Autor Saša Stanišić betonte beim anschließenden Publikumsgespräch, dass in einem Dorf auf die Talente jedes einzelnen geschaut werde, mögen sie auch noch so verborgen sein. Nicht wie in der Stadt, wo nicht der Mangel sondern das Überangebot für eine schnelle Aussortierung sorgen würde.

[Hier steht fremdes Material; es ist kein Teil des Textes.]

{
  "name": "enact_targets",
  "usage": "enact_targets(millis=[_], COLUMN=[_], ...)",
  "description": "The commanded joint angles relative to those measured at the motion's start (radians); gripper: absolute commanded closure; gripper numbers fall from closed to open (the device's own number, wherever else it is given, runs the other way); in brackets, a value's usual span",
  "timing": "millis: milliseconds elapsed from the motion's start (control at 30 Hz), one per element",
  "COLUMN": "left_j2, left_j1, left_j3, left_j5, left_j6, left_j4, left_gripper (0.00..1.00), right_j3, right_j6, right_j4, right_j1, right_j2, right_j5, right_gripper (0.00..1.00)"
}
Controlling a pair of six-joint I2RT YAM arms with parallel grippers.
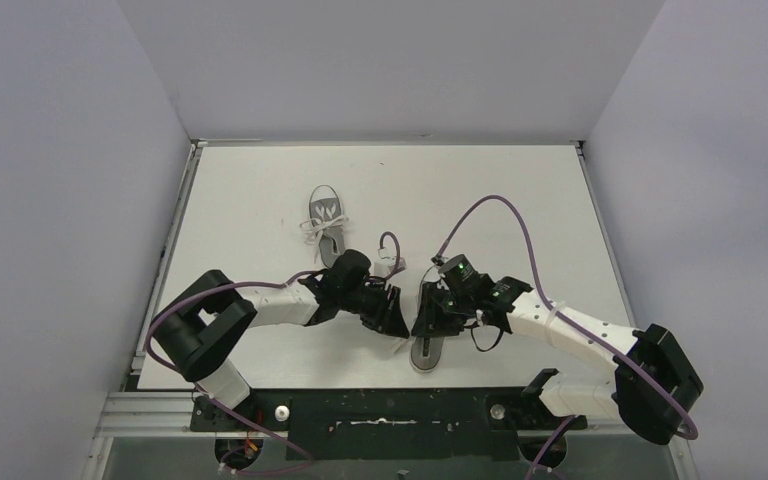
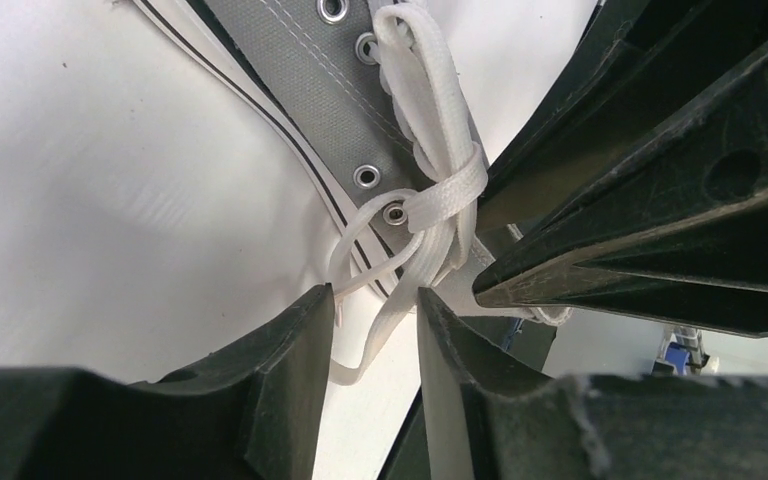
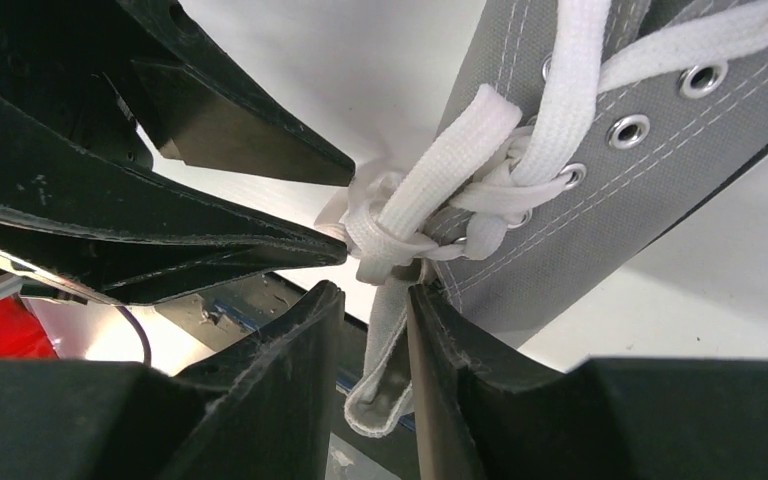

So geht es in seinem Roman "Vor dem Fest" ebenso wenig wie in der Inszenierung von Charlotte Sprenger nicht vorrangig um ein Lamento auf das Aussterben des Dorfes sondern um die Würdigung der Individualität jedes einzelnen Dorfbewohners mit seinen eigenen besonderen Geschichten. Die breiten sich mit Hilfe der fünf wunderbar wandlungsfähigen Schauspieler unter dem Bühnenhimmel aus. Die junge Regisseurin hat mit ihrem Ensemble offensichtlich Spaß an dieser überbordenden Vielfalt der Einfälle und spiegelt diese auch durch die Kostüme wieder, die auf jedem Lilabe-Karneval-Fest für Aufsehen sorgen würden. So pendelt sie geschickt zwischen lustigem Klamauk, gekonntem Witz und melancholischer Hintergründigkeit hin und her.
Die Auswahl von Sprenger erweist sich als geschickter Schachzug des Thalia-Theaters, um diese Inszenierung zu einem beliebten Programmpunkt für Deutschlehrer dieser Stadt werden zu lassen; schließlich ist "Vor dem Fest" zum Abiturstoff erklärt worden.